Go line by line through the entries below and copy those containing the string "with".
━━━ Extracted material
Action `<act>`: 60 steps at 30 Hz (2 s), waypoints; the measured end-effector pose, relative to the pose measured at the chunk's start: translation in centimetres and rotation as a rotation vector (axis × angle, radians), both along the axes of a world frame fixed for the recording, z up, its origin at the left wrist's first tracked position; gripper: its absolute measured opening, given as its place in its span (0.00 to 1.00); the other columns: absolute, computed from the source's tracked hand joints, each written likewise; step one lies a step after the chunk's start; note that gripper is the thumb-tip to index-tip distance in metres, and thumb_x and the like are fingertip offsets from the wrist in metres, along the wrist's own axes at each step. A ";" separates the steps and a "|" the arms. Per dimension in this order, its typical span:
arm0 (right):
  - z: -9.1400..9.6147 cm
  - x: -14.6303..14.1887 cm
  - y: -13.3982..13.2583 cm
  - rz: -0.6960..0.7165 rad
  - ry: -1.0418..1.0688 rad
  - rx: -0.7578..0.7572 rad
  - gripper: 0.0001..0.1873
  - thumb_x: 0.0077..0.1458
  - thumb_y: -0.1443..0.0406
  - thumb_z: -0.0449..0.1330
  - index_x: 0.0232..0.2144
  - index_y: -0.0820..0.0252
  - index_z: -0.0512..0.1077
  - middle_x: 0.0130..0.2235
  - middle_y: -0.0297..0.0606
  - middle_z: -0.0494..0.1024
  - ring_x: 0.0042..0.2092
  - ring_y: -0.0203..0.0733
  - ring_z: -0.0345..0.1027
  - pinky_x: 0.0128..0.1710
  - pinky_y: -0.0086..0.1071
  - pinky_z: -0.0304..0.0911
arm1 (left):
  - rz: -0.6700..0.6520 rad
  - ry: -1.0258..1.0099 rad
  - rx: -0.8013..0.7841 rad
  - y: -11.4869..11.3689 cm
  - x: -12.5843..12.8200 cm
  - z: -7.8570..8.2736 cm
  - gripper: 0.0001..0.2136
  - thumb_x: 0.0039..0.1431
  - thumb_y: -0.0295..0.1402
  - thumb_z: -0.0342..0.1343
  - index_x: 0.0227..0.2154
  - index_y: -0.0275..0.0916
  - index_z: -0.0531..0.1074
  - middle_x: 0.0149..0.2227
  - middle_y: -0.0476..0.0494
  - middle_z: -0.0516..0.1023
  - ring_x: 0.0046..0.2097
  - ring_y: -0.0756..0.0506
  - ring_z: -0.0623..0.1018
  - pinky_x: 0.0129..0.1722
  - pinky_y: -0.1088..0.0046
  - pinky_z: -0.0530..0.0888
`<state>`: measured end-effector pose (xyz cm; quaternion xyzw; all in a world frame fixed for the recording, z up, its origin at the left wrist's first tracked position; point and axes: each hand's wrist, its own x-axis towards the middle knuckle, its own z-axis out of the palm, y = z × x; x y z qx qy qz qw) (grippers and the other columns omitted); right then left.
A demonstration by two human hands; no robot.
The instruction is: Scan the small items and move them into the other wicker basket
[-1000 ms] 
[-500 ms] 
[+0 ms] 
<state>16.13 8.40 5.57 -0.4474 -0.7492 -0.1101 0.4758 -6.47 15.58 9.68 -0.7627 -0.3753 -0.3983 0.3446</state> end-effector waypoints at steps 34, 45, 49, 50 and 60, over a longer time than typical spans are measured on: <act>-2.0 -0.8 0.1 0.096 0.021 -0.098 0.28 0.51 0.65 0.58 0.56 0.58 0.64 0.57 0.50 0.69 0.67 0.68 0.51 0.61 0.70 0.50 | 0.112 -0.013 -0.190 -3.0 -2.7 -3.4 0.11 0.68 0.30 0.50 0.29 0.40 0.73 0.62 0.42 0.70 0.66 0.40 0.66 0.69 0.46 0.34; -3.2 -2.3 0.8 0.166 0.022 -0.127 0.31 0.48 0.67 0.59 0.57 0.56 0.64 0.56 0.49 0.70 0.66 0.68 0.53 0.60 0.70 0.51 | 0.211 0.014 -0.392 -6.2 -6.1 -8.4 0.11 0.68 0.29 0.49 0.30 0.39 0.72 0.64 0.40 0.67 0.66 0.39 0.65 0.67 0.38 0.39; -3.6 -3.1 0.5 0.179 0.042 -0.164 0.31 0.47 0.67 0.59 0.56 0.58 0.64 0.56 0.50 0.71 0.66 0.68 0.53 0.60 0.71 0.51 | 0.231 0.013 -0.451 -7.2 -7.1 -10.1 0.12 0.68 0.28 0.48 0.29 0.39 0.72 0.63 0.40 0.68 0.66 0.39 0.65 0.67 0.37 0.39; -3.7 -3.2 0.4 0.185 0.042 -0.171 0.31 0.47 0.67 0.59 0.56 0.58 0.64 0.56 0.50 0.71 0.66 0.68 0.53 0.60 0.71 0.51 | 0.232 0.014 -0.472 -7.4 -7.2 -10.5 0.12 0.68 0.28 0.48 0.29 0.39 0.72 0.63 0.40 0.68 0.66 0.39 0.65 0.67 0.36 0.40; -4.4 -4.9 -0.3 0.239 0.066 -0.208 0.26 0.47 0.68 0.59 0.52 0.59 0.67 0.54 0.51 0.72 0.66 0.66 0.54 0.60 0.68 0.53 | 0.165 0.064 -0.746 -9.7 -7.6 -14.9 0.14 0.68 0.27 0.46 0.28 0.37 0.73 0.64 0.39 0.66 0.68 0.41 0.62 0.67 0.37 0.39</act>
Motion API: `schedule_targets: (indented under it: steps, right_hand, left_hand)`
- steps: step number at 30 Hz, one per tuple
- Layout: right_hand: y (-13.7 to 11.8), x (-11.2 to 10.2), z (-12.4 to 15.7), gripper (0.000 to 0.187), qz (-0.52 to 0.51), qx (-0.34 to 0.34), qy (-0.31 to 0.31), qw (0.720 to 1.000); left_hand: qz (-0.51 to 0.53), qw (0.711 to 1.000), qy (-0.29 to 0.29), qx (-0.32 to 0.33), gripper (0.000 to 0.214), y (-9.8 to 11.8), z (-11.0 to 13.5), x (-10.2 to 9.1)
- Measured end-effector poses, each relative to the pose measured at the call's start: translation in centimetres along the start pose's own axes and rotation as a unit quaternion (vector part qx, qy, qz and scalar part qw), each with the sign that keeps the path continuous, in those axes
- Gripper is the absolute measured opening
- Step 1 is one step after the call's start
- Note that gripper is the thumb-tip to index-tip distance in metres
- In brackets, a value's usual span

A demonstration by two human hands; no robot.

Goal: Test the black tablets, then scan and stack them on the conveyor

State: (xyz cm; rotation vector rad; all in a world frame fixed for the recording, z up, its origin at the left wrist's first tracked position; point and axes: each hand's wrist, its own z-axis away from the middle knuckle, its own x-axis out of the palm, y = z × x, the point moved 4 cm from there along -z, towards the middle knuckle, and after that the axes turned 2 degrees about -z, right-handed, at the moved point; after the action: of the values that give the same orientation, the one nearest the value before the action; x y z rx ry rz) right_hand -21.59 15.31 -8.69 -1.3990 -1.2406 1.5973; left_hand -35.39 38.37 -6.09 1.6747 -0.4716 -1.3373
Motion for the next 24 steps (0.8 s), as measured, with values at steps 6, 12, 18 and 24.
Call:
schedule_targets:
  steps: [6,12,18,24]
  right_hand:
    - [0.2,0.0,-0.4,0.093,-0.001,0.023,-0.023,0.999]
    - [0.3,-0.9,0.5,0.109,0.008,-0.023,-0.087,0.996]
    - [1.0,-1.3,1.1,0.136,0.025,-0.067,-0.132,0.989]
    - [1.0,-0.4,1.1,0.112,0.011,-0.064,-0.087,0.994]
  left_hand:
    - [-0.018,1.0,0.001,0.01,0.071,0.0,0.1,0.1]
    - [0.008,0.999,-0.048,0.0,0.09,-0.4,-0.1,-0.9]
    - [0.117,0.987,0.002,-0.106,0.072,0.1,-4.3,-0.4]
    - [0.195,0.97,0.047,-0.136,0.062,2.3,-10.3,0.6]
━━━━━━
Response:
- Measured end-effector poses, each relative to the pose measured at the call's start: translation in centimetres along the start pose's own axes and rotation as a unit quaternion (vector part qx, qy, qz and scalar part qw), each with the sign that keeps the path continuous, in those axes
Motion for the next 24 steps (0.8 s), as measured, with values at steps 6, 12, 18 and 24.

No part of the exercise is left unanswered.